■ YOUR TASK: Across the whole listing, filter for the string "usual" and copy every line that has it.

■ DATASET CONTENT:
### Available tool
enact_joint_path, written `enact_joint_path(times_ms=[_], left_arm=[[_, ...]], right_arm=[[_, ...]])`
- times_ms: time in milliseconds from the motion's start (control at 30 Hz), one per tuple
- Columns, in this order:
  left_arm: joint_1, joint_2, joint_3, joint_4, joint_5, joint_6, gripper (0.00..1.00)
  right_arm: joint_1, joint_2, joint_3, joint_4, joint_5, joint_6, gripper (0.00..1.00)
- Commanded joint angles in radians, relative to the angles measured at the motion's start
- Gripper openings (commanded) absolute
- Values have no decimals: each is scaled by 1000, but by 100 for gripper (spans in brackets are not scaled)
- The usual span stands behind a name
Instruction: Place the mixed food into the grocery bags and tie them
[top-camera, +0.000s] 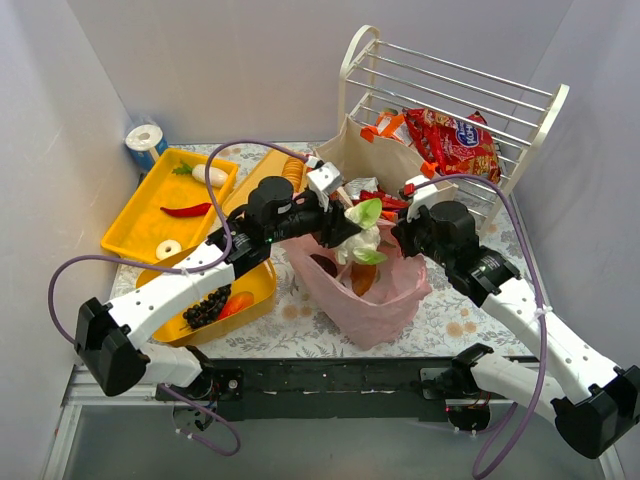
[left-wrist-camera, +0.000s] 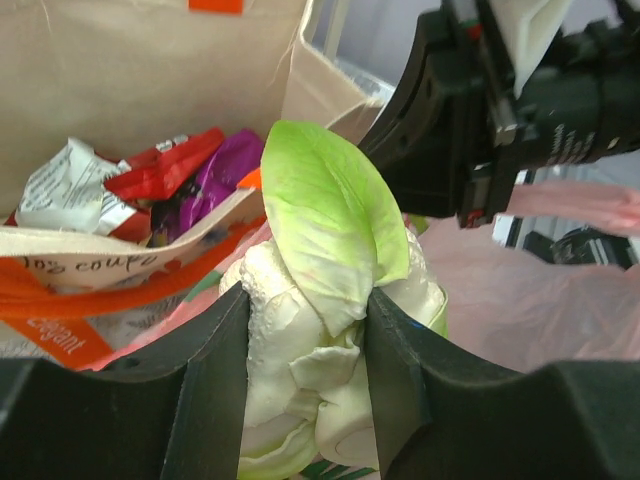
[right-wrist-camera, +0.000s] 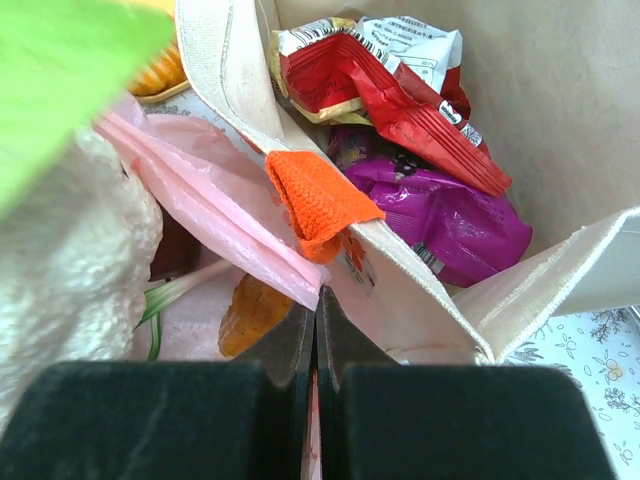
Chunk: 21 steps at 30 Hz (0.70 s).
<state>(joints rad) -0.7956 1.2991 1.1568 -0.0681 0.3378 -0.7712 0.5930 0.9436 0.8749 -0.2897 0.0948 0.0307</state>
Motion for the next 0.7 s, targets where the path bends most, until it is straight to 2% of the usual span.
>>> enact_joint_path(times_ms=[0,33,67,167,267,333,433,467,500,533,567,633,667], left_arm=[[-4,-14,75,-91,-4,78,10],[-4,-15,84,-96,4,79,18],[-4,-23,89,-105,10,81,51],[-4,-35,121,-134,26,90,98],[9,-57,190,-177,23,104,98],[39,-75,224,-183,79,96,98],[185,-75,288,-168,171,28,98],[307,-69,300,-159,176,-5,98],[362,-54,323,-157,155,-34,98],[415,-26,334,-156,108,-62,98],[485,-6,339,-163,-46,-107,98],[548,69,371,-188,-187,-152,98],[600,101,394,-235,-320,-171,98]], right_arm=[[-9,7,30,26,-10,14,1],[-10,14,30,26,-9,12,1],[-10,15,32,21,-4,12,1],[-12,21,35,15,0,12,1],[-12,23,30,12,3,12,1],[-13,24,29,11,5,12,1],[-13,27,24,12,-1,20,1],[-13,29,24,14,-3,21,1],[-12,27,22,14,-4,21,1],[-15,30,22,17,-9,23,1],[-15,32,22,17,-10,23,1],[-15,37,27,15,-9,23,1],[-15,40,30,9,-7,21,1]])
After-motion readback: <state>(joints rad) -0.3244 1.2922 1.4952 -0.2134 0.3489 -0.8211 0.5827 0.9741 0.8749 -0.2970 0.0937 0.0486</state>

■ OUTPUT OF THE TASK:
- The usual span stands behind a name
Motion for the next 0.7 s, targets where the path bends most, until it is straight to 2% of the usual span.

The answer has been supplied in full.